Stubbs Island Whale Watching, the first whale watching outfit on the Pacific Coast leads twice daily tours providing an opportunity to view orcas, Humpback and Minke whales, porpoise, dolphins, sea lions, otters, eagles and myriad other marine life. The Johnstone Strait area is important to whale researchers and is home to OrcaLab, a small land based whale research station founded by Dr. Paul Spong in 1970 to provide a non-intrusive whale monitoring and research program.

Other Fun Activities at Telegraph Cove

The town itself is an enjoyable spot to spend down time, whether learning about its historical roots from the plaques along the boardwalk or relaxing in the Killer Whale Café or The Old Saltery Pub. Several small shops are spread along the boardwalk, but my favourite on shore activity lies at the end and is the Johnstone Strait Whale Interpretive Centre, otherwise known as The Bones Project. The centre is dedicated to preserving the bones of marine mammals and already boasts an impressive collection including skeletons of a killer whale, porpoise, dolphin, eagle and sea lion, plus an enormous suspended skeleton of a fin whale. My kids love this centre, and there is no shortage of activities to keep them busy.

 Telegraph Cove- Whale Interpretive Center — aka The Bones Project

Whale Interpretive Center — aka The Bones Project

Part of the allure of this area is the consistently calm waters of the inside.
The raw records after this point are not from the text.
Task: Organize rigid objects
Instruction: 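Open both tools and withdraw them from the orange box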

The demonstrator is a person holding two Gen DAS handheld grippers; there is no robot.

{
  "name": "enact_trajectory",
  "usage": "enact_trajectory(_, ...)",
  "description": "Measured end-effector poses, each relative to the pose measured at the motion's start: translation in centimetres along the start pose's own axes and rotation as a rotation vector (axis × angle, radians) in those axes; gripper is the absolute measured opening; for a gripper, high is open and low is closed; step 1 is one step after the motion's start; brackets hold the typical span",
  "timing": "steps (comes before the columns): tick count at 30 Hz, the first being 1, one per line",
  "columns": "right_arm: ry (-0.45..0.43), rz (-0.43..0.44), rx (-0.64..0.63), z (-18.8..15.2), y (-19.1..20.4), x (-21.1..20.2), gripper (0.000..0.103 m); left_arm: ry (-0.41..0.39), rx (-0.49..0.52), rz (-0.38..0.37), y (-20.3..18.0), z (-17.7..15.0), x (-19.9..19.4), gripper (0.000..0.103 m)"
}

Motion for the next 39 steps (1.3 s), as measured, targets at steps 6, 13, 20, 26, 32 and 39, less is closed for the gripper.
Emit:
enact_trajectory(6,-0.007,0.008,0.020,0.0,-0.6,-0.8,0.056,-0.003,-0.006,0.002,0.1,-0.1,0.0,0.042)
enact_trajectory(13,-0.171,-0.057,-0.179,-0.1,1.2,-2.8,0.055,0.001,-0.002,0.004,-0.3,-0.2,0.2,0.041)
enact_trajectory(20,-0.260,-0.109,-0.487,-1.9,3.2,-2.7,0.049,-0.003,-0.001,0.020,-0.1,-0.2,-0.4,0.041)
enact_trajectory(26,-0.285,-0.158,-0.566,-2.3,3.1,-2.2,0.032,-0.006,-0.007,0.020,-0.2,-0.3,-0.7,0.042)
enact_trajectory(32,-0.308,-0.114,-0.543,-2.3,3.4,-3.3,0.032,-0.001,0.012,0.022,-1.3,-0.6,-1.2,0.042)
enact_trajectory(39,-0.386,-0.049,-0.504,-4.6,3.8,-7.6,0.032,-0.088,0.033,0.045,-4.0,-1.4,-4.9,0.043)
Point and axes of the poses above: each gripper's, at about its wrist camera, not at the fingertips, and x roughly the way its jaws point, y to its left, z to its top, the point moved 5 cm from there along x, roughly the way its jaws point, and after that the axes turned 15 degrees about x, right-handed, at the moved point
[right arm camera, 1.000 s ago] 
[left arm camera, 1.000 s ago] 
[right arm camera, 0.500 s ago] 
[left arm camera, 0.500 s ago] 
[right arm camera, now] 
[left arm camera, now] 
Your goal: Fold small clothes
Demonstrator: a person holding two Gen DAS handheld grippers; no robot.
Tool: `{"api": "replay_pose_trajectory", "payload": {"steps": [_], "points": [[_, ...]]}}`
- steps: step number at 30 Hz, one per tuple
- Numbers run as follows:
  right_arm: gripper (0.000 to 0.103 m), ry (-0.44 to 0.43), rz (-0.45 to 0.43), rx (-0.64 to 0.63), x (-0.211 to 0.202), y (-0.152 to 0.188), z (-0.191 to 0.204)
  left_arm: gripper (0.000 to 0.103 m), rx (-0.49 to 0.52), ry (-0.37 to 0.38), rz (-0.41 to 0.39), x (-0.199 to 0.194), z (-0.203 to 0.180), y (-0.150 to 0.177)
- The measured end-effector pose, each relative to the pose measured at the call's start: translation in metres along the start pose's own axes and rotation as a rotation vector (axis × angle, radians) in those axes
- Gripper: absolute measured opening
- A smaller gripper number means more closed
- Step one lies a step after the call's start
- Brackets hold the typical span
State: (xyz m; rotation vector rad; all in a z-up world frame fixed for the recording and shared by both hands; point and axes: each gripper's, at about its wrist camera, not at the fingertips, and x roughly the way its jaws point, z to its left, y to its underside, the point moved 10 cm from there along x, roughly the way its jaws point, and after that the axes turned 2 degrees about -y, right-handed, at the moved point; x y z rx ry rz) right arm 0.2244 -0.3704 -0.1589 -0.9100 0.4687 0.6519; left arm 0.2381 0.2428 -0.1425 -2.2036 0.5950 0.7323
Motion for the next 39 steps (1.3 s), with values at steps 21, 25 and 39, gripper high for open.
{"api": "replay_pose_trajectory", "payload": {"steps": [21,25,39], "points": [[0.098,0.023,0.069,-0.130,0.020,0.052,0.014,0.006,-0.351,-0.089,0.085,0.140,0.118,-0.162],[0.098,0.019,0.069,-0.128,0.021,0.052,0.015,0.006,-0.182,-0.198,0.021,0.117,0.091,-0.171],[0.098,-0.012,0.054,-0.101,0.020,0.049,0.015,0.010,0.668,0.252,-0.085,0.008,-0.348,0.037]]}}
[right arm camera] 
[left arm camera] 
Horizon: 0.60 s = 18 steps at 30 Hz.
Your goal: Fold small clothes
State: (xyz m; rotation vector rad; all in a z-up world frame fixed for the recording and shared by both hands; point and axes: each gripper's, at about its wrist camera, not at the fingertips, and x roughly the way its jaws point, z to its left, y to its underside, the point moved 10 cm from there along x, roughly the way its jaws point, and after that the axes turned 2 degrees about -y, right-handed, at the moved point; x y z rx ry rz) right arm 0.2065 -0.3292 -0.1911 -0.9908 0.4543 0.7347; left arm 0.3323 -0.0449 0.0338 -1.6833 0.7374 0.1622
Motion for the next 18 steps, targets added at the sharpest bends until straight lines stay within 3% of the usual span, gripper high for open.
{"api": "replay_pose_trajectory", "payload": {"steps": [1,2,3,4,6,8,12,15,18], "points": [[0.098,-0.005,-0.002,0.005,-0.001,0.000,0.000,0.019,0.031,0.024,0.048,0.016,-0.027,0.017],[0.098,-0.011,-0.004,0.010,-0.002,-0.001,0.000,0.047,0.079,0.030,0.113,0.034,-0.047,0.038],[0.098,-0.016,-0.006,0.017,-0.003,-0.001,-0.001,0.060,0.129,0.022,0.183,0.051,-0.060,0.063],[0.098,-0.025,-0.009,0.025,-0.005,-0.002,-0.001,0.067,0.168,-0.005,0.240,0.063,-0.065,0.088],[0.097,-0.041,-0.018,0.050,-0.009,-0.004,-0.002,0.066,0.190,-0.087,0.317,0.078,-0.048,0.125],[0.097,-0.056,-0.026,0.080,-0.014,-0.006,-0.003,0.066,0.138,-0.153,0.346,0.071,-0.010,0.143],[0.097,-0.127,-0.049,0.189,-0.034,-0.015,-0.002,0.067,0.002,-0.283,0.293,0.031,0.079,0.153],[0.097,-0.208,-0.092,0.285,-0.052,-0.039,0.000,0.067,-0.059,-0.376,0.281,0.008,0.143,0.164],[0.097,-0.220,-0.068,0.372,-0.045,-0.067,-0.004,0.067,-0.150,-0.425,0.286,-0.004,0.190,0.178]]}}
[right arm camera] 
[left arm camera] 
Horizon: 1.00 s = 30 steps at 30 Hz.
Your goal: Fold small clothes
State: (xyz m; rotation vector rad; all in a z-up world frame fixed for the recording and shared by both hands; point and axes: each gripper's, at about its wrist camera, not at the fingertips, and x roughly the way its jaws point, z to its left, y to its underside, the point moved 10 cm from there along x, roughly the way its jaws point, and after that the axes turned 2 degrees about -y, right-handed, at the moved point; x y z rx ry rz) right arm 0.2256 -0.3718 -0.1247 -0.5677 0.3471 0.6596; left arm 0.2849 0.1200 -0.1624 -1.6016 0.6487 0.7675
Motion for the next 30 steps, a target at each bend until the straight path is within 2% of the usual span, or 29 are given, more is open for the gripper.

If you are the type to get sea sick, this is a perfect area to venture out on the water. The Broughton Archipelago is a key kayaking destination and Telegraph Cove is the jumping off point for this region. North Island Kayak is located at Telegraph Cove and will customize a rental including singles, doubles and triples plus camping gear if you need it. Calm waters aside, the big draw of this area is the stunning scenery and diversity of wildlife as seen from the water. It would be a shame to get here and not experience the area by boat, but if you are limited for time, a visit to Telegraph Cove is certainly worth it and should be on your North Island list of must do activities.

If you see a tall fellow wearing orange logger suspenders and lumberjack shirt, be sure to say ‘hi’ as that will be Gordie going about the daily business of running a fabulous resort.